Prejish Prakash (both 24 February 1986) is an Indian film editor working primarily in Malayalam cinema. He is also a web designer and an entrepreneur. 
Other than feature-film editing he edited various documentaries, advertisements, Corporate videos, Film trailers etc. in his career.

Early life and education 
Prejish Prakash was born on 24 February 1986 in Pathanamthitta to a Christian family. He did his schooling from Mount Bethany EHSS, and graduate with a degree in Multimedia from St Joseph College of Communication in 2007.

Editing career 
He began his editing career by joining Yes indiavision Satellite Communications as a video editor in 2008. His passion for movies and film editing lead him to step into the film industry. He worked as an associate editor with the editors VT Sreejith and Arun Kumar Aravind  in various movies.

Prejish started working as an independent film editor in the film Mullassery Madhavan Kutty Nemom P. O. in 2012.

In 2013, Prejish edited the movie Philips and the monkey pen which completed 111 days in theaters and was a huge commercial success at the box-office. This film also won the Kerala State Film Award for Best Children's Film, Kerala State Film Award for Best Child Artist and Kerala State Film Award for Best Children's Film Director.

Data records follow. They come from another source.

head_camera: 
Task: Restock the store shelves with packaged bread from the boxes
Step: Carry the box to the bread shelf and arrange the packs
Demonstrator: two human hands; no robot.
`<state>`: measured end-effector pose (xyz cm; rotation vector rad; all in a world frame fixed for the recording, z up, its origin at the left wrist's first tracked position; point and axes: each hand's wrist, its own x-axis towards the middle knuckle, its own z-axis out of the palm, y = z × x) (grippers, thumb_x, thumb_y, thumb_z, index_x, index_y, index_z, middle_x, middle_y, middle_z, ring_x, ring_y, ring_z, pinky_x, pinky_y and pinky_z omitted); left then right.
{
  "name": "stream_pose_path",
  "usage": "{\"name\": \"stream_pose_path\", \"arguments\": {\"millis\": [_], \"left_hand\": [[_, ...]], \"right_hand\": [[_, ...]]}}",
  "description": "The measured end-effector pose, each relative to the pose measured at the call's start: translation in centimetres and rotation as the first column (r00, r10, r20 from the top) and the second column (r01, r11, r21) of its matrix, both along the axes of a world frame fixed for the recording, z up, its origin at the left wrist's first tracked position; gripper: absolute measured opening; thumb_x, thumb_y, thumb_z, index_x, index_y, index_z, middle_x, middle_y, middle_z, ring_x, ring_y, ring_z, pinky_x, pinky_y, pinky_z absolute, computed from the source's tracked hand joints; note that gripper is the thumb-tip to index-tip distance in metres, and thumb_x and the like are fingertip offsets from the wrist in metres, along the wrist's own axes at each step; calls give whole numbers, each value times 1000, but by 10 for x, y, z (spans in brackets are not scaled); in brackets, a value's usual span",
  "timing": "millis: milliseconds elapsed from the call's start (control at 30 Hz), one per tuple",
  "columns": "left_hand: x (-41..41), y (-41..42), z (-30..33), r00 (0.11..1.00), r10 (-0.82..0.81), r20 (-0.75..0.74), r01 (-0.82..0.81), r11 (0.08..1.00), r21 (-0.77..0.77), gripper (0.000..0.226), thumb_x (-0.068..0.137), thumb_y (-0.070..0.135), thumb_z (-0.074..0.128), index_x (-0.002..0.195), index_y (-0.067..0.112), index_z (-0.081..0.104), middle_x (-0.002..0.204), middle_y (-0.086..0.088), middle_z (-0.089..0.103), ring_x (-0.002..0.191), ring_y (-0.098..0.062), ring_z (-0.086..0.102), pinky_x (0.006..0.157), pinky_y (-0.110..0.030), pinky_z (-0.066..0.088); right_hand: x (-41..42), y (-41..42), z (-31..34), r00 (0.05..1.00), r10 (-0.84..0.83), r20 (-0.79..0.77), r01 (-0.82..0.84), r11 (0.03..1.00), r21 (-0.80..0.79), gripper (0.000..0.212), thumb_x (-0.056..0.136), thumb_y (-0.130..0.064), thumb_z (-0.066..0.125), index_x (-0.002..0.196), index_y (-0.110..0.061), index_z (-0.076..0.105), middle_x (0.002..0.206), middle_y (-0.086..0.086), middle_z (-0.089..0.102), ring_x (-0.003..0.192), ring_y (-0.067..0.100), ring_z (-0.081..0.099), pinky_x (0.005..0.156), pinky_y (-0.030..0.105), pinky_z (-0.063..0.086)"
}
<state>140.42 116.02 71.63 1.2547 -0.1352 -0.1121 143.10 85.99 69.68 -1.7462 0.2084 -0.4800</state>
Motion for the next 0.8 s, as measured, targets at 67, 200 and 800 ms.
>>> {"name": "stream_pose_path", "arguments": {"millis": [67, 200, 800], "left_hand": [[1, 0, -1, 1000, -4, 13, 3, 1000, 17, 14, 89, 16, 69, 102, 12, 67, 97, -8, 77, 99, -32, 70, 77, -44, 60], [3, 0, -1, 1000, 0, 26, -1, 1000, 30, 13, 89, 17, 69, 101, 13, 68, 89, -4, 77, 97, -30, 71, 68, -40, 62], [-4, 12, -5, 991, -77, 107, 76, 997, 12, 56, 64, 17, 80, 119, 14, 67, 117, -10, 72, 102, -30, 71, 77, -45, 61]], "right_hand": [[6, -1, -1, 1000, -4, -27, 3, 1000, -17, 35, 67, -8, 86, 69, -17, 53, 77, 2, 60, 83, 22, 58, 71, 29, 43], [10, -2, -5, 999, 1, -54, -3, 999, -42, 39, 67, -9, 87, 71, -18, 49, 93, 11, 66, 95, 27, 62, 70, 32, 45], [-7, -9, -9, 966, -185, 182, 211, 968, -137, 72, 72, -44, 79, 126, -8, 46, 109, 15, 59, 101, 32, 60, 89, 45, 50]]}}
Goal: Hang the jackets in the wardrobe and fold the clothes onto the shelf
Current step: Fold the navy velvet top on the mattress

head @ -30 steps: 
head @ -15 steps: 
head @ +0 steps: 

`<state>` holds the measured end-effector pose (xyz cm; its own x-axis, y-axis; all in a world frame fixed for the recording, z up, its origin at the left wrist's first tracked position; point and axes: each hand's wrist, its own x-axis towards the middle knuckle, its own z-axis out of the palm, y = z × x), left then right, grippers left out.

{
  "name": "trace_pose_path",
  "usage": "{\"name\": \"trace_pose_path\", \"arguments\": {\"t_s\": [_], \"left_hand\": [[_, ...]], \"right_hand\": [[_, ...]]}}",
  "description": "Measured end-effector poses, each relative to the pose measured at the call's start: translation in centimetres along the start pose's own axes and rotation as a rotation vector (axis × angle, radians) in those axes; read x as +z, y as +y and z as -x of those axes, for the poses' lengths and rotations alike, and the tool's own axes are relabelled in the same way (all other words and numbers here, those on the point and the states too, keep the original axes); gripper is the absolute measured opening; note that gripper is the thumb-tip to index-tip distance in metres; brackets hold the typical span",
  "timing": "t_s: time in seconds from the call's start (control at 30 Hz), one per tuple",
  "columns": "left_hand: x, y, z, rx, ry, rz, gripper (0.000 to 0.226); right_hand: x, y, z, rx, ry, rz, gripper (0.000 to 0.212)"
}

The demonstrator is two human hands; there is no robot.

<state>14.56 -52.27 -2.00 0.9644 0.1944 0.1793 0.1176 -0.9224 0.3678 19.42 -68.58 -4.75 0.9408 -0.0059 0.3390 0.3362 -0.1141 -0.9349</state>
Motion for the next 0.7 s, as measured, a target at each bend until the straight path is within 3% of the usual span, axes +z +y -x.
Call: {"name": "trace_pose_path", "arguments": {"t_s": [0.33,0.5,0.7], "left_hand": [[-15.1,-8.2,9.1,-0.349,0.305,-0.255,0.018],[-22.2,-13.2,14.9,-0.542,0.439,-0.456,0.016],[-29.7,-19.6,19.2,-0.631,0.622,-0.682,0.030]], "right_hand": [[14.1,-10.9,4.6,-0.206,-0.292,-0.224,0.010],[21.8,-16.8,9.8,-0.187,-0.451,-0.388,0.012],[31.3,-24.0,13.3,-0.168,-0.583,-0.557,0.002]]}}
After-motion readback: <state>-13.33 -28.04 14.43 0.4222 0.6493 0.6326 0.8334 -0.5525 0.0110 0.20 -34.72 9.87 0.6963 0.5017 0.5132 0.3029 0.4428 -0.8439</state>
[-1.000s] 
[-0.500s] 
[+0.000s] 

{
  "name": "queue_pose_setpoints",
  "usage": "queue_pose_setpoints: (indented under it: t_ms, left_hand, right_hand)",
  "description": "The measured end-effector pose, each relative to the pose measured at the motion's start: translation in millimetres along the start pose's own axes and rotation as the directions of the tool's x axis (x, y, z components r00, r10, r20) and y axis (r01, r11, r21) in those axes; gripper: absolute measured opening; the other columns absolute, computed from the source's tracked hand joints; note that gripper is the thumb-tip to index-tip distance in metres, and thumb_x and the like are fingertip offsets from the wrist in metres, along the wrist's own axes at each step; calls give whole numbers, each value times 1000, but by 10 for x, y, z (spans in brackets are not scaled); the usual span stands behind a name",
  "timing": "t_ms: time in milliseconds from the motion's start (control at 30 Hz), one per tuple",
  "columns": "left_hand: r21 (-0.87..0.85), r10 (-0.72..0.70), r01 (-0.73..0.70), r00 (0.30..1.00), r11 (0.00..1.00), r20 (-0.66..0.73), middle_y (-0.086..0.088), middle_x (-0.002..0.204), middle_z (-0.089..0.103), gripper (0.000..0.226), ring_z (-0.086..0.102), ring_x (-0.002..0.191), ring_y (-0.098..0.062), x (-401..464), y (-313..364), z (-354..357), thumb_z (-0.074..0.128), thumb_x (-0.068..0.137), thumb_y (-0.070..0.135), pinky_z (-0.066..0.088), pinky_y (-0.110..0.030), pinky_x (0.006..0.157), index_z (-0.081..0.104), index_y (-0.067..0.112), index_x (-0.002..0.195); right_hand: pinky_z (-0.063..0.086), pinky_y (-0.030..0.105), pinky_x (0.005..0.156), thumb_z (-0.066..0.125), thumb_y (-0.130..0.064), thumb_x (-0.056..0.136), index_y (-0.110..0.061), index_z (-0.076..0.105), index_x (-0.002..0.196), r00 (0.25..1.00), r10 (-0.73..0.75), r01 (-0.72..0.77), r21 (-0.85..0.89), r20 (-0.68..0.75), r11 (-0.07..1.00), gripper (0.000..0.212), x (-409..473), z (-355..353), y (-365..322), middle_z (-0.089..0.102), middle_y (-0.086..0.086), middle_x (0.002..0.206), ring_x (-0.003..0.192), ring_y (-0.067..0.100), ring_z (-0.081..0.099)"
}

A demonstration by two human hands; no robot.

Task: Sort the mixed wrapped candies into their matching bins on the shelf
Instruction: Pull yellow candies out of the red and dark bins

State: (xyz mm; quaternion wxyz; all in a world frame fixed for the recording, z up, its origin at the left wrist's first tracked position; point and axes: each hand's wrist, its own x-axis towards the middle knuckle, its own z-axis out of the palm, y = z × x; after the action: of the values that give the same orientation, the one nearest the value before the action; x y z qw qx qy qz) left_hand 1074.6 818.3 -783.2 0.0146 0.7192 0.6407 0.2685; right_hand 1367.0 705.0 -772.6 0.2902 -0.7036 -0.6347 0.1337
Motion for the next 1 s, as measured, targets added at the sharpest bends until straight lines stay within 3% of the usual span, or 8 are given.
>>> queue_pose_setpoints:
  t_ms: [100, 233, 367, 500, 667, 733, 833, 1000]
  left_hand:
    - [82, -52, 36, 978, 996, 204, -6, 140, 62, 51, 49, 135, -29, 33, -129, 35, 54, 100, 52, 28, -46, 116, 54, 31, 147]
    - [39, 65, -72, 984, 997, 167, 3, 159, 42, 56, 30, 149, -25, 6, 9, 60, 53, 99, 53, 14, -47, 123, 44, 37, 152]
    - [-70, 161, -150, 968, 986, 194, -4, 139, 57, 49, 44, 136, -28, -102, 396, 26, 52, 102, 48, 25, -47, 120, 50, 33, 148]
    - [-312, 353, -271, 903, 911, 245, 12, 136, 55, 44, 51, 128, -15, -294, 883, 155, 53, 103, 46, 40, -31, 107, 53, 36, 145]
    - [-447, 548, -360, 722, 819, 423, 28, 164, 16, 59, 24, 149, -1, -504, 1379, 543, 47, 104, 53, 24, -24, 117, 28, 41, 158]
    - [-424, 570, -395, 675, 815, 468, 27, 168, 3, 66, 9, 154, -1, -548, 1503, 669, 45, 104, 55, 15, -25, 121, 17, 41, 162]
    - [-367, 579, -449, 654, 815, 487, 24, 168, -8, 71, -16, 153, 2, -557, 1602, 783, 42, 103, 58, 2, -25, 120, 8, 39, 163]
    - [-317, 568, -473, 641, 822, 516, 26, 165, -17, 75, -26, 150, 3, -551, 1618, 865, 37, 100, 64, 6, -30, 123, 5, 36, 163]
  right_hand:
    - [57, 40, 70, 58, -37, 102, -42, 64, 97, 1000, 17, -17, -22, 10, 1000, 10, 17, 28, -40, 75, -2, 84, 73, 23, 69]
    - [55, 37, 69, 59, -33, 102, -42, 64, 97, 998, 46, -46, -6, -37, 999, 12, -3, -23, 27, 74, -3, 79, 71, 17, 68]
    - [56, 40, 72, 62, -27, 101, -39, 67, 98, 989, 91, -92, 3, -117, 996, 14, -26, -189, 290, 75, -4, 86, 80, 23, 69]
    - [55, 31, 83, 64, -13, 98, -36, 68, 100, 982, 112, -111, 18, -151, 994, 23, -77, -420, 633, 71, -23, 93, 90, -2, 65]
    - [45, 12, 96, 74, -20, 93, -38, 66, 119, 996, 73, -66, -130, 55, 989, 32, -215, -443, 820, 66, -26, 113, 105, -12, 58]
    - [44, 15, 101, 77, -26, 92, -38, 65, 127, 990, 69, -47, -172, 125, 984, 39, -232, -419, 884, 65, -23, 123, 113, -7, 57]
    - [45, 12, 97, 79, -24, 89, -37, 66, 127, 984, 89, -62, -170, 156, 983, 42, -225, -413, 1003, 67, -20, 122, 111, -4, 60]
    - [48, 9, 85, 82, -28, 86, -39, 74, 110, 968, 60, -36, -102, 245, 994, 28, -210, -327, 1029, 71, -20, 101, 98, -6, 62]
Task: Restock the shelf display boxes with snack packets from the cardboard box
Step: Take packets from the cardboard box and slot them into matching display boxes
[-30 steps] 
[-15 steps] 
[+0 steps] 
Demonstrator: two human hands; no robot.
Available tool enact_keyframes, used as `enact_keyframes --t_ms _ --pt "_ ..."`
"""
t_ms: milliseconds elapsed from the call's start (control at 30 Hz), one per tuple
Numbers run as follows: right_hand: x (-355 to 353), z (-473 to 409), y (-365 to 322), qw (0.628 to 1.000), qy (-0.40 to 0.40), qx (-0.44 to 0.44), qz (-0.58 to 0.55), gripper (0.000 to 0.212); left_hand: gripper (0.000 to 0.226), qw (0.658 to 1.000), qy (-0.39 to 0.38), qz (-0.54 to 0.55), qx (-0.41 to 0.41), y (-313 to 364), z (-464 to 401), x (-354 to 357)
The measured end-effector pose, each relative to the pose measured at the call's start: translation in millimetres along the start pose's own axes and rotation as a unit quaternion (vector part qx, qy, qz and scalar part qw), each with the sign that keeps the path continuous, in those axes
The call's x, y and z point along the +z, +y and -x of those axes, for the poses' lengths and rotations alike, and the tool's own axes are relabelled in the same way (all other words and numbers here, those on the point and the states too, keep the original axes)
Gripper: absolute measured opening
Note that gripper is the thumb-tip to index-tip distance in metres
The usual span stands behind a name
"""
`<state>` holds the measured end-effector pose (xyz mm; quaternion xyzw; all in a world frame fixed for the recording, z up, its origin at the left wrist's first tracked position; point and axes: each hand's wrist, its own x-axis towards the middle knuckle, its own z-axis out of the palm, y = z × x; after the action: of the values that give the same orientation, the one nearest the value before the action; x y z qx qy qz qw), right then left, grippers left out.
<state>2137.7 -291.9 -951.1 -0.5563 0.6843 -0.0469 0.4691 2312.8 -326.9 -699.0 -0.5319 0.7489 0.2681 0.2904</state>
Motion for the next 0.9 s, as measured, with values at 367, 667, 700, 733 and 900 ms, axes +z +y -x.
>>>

Movie vedivazhipadu 2013 was his next editorial venture which was the maiden production venture of Arun Kumar Aravind. Prejish edited the psychological thriller movie 1 by Two in 2014 directed by Arun Kumar Aravind and written by Jeyamohan

He is the founder of the firm Peppino Studios & School Of editing which started in 2015. Peppino is a creative studio offers services in the field of Editing & Web design where the School of Editing offers Digital Film & Video Editing courses in Kochi.

Filmography

Film Editor

Promo Editor (Trailer) & Associate Editor

Documentary editor
He edited the documentary "After Life" directed by Sanjeev Sivan, which was based on a real-life incident of a couple of Kerala fighting a legal battle to get access to their dead son's semen in hopes of producing an heir.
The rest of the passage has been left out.